Yaya se encogió de hombros. Era la clase de cosa que decían los idiotas románticos. Pero aquella noche había algo en el aire…

—¿Y el incendio qué? —dijo.

—¿Qué incendio?

—El que consumió nuestra casa justo después de nuestra boda. El que nos mató a los dos.

—¿Qué incendio? No sé nada de ningún incendio.

Yaya se volvió hacia él.

—¡Claro que no! No ocurrió. Pero lo importante es que podría haber ocurrido. No puedes decir que si esto no ha ocurrido entonces habría ocurrido aquello otro, porque no sabes todo lo que podría haber ocurrido. Puedes pensar que algo habría estado muy bien, pero por lo que sabes podría haber resultado horrible. No puedes decir «Ah, si yo hubiera…» porque entonces podrías estar deseando cualquier cosa. Lo importante es que nunca lo sabrás. Lo has dejado atrás, así que no sirve de nada pensar en ello. Por eso no pienso en ello.

—Los Pantalones del Tiempo —dijo Ridcully con expresión pensativa. Cogió un trozo de piedra que se había desprendido del parapeto y lo lanzó al agua. El trozo hizo plunk, como suele suceder.

—¿Qué?

—Es la clase de cosa de la que hablan continuamente en el edificio de Magia de Altas Energías, ¡Y se llaman magos! Deberías oírlos hablar. Esos bobos no sabrían reconocer una espada mágica ni aunque les mordiera en la rodilla. Los jóvenes magos de hoy en día son así. Creen haber inventado la magia.

—¿Sí? Pues deberías ver a las chicas que quieren ser brujas hoy en día —dijo Yaya Ceravieja—. Sombreros de terciopelo, lápiz de labios negro y guantes de encaje sin dedos. Y además son todas unas descaradas.

Inmóviles uno junto al otro, los dos contemplaban el río.

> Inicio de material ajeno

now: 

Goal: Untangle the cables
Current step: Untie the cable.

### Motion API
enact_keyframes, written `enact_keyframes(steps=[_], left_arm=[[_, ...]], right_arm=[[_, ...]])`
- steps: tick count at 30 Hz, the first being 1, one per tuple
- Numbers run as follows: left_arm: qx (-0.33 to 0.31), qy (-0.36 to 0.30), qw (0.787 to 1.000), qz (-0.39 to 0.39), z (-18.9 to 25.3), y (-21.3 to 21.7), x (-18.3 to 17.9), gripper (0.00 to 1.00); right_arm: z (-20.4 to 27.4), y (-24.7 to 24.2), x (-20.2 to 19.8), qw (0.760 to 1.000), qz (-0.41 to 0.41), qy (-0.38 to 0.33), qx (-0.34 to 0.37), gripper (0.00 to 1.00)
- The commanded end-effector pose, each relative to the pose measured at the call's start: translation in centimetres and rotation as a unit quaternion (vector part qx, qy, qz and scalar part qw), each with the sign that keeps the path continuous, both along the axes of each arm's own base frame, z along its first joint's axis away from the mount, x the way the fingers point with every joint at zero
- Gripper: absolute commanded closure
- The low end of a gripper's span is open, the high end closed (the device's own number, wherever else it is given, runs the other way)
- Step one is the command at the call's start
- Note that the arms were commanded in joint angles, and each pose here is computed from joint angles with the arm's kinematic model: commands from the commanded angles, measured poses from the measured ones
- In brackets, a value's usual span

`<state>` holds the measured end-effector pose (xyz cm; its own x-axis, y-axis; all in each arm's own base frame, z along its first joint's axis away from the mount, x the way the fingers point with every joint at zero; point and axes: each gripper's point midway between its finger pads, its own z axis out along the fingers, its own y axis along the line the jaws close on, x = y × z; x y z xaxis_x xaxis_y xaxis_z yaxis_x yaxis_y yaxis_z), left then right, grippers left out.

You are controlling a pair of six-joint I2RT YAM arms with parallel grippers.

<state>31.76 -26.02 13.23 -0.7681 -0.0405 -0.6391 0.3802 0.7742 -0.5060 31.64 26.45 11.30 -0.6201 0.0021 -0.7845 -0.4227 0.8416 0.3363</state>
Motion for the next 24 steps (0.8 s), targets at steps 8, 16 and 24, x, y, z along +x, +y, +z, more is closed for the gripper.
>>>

—Los Pantalones del Tiempo —dijo Ridcully—. Un tú baja por una pernera, y un tú baja por la otra. Y además todo está lleno de continuinutinios. Cuando yo era joven solo había un universo decente y era este, y solo tenías que preocuparte de que ninguna criatura escapara de las Dimensiones Mazmorra, pero al menos había este dichoso universo real y sabías qué terreno pisabas. Ahora resulta que hay millones de esas condenadas cosas. Y además está ese maldito gato que, según han descubierto, puedes meter dentro de una caja y está muerto y vivo al mismo tiempo. O algo por el estilo, no sé. Y siempre están corriendo de un lado a otro diciendo maravilloso, maravilloso, hurra, aquí viene otro cuanto. Pídeles que hagan un hechizo de levitación como está mandado y te mirarán como si hubieras empezado a babear. Deberías oír las cosas que dice el joven Stibbons. Hace poco intentó convencerme de que yo no me había invitado a mi propia boda. ¡Yo!